Care home children were put in the path of paedophiles by the very people who were meant to be caring for them, a damning report said.
Vile perverts were able to access youngsters with “devastating, lifelong consequences for their victims”.
And Labour council chiefs were so engulfed in a battle with Margaret Thatcher’s government they did nothing as children were sexually abused over a period of years in the 80s.
The inquiry into one of Britain’s worst care home scandals found a “culture of cover-up” allowed more than 700 youngsters to be attacked in homes run by Lambeth Council across South London.
Whistleblowers in the Met and council told of concerns and threats.
And to this day, police are still not believed to have fully probed claims.
Marina was six when she began to be sexually abused by her foster father John Hudson, a vice squad detective, but he was never charged.
She won her 37-year battle for justice after being traced by the Mirror when Hudson’s former wife June Entecott was jailed in 2016 for helping to cover up his evil crimes.

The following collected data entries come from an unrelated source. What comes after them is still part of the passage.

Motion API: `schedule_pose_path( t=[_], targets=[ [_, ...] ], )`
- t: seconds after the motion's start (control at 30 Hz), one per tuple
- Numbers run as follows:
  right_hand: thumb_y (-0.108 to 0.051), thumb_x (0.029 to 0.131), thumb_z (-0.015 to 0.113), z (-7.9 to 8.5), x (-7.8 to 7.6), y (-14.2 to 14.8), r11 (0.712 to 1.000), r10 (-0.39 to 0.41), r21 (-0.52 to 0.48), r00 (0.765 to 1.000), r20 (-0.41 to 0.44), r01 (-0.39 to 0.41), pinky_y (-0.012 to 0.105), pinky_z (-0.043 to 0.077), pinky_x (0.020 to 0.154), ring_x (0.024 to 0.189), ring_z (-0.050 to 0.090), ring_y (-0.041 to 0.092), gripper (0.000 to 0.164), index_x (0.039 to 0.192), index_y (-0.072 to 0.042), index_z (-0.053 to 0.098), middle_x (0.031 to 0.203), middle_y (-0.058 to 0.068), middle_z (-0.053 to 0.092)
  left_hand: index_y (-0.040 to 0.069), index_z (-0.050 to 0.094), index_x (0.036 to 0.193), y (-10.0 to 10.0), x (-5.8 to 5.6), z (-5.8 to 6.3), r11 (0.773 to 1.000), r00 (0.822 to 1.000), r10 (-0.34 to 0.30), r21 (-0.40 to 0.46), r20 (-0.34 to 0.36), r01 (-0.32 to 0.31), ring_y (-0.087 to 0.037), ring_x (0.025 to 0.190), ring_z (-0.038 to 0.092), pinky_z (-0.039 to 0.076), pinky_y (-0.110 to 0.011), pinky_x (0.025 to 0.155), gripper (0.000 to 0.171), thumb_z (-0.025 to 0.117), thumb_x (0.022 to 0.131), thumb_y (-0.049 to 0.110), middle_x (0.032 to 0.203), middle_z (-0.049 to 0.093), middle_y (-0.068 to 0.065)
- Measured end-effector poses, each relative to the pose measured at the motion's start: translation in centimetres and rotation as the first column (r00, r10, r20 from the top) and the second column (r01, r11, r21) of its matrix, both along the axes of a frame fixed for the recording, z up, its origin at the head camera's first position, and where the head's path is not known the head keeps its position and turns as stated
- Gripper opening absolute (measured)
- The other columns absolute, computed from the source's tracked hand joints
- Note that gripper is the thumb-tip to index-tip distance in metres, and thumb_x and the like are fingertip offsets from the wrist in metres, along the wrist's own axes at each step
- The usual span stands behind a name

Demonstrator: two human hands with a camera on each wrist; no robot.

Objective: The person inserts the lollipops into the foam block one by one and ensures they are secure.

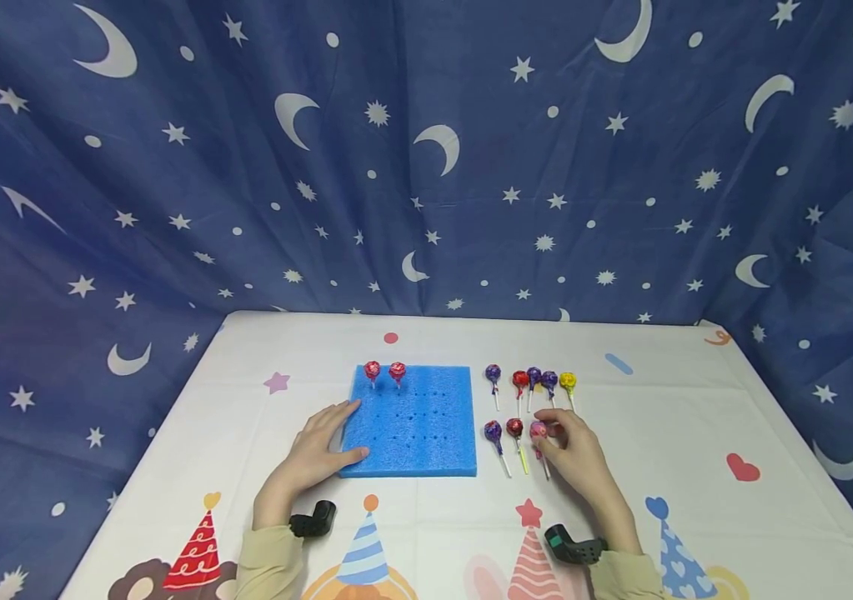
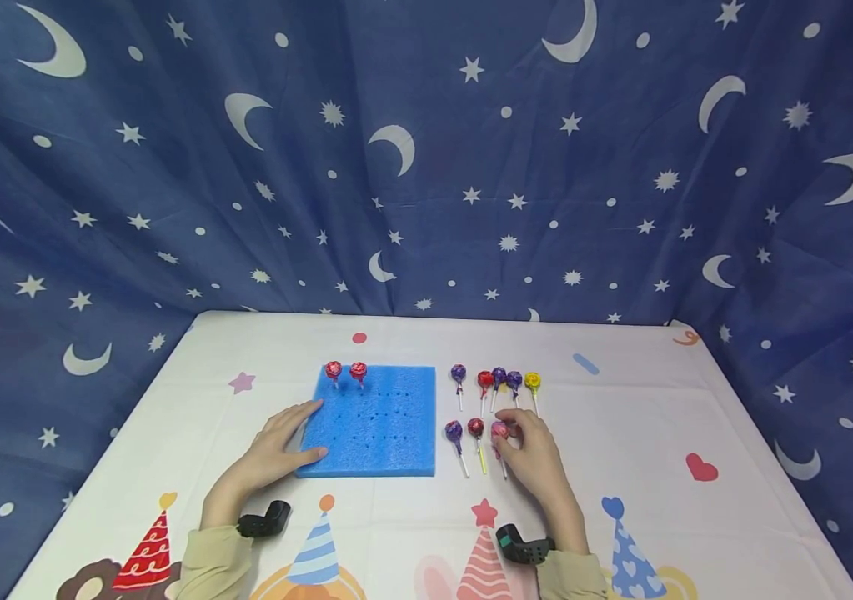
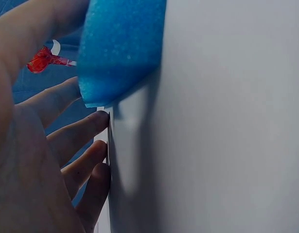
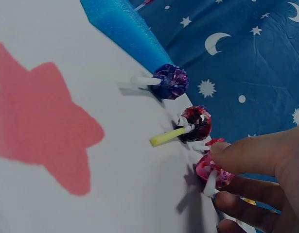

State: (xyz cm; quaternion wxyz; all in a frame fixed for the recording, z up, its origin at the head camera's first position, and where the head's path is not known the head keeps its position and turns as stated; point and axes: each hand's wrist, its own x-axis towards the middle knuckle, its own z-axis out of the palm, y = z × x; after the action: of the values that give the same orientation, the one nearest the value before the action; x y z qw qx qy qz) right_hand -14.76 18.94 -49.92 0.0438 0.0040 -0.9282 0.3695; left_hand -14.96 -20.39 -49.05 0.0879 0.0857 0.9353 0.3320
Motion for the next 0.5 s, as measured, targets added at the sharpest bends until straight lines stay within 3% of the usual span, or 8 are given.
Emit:
schedule_pose_path(
  t=[0.5],
  targets=[
    [-0.012,0.083,0.071,-0.42,0.13,-0.58,0.997,-0.014,0.072,0.999,-0.032,0.016,0.041,0.048,0.087,0.1,0.054,0.024,0.032,0.115,-0.01,0.065,0.11,0.01,0.063,0.02,0.033,0.151,0.07,0.01,0.09,1.0,1.0,0.002,-0.004,0.006,-0.002,-0.041,0.146,0.018,0.016,-0.072,0.111,0.079,0.067,0.084,0.045,0.157,0.03,-0.014]
  ],
)
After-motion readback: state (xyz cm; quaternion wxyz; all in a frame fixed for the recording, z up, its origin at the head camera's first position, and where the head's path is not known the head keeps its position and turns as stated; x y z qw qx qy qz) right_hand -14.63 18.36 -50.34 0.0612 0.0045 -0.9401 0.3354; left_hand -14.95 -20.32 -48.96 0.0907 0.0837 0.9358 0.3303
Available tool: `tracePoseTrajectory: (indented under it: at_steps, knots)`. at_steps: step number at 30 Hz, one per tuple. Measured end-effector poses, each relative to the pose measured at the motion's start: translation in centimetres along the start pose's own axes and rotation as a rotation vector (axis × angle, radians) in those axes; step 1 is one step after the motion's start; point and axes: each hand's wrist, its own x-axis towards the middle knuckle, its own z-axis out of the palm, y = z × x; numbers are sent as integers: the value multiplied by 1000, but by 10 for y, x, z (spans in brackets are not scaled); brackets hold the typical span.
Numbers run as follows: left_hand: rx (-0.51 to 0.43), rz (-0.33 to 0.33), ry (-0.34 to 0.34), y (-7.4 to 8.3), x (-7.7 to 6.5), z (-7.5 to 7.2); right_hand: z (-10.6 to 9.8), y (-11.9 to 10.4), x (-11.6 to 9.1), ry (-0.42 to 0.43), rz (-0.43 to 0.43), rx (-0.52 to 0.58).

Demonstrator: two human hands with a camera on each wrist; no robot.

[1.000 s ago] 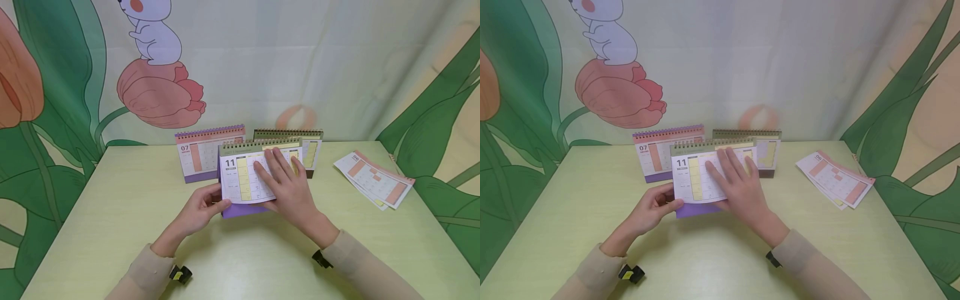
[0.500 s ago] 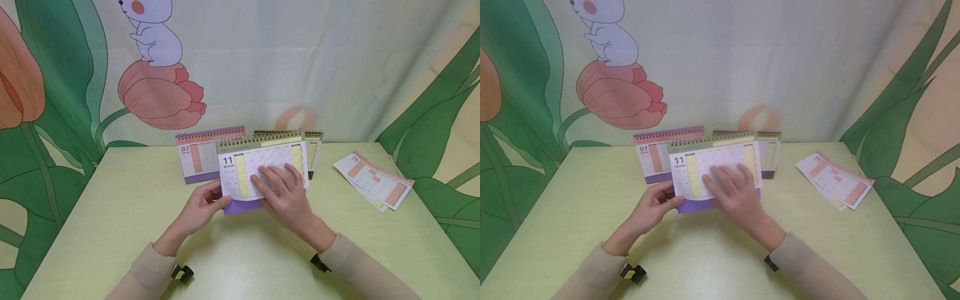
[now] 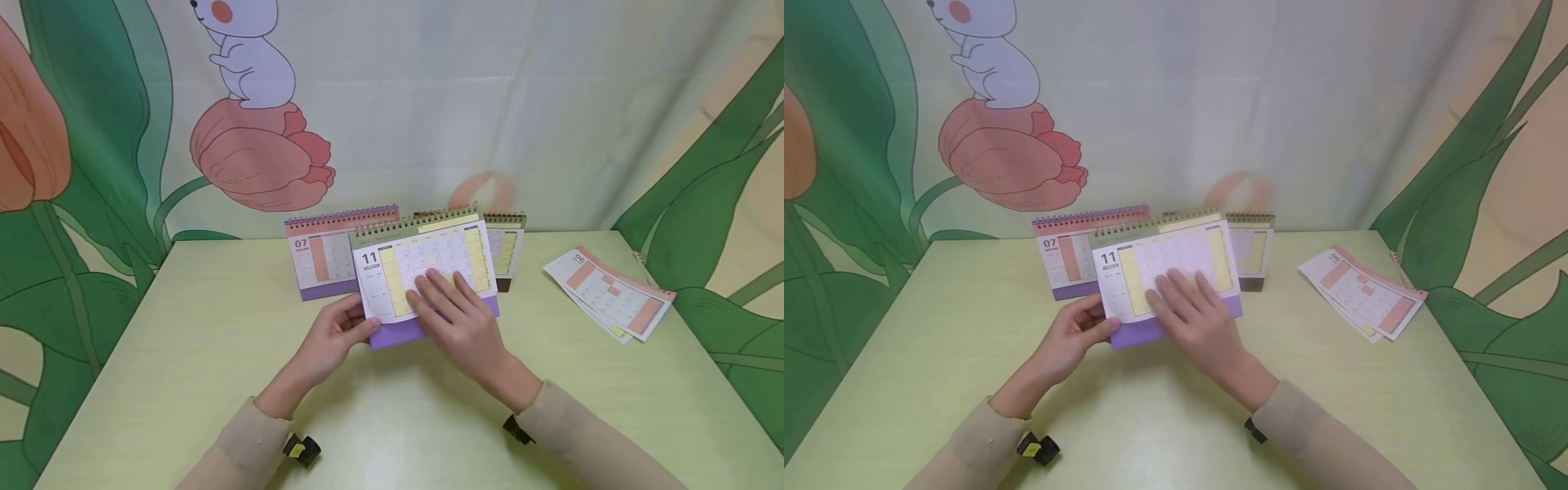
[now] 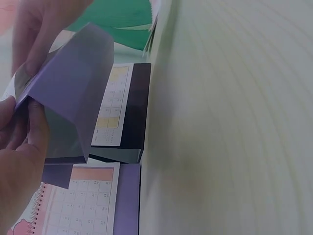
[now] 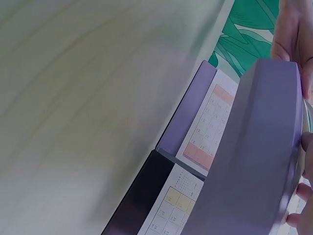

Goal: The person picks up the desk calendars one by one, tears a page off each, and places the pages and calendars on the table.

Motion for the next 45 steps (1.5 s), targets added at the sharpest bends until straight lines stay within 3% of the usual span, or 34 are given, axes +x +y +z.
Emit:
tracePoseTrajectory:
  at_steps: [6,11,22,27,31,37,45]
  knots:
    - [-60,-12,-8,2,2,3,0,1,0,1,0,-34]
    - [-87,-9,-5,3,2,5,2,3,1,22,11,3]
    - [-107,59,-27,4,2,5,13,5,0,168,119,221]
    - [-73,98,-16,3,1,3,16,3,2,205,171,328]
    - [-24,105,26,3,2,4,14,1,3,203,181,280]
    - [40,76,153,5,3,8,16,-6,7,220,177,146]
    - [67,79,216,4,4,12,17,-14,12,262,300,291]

Marina, who waived her right to anonymity, said: “I wouldn’t be sitting here if it wasn’t for the Daily Mirror. I’ve spent 40 years fighting for justice and I’m not going to stop now.”
Hudson died in 2008.
The siblings said they were sexually abused by social workers and other paedophiles from the ages of three and four in the 1970s while living with their mother in Clapham, South London.
They said Lambeth has refused to accept them on its compensation scheme as they were not in a care home.
Seamus said: “What happened to me has been ignored. I can’t get peace of mind until we get justice.”
Now a taxi driver living in Cornwall, Chris was in Shirley Oaks from the age of two, in the mid 1970s and left aged nine after being fostered.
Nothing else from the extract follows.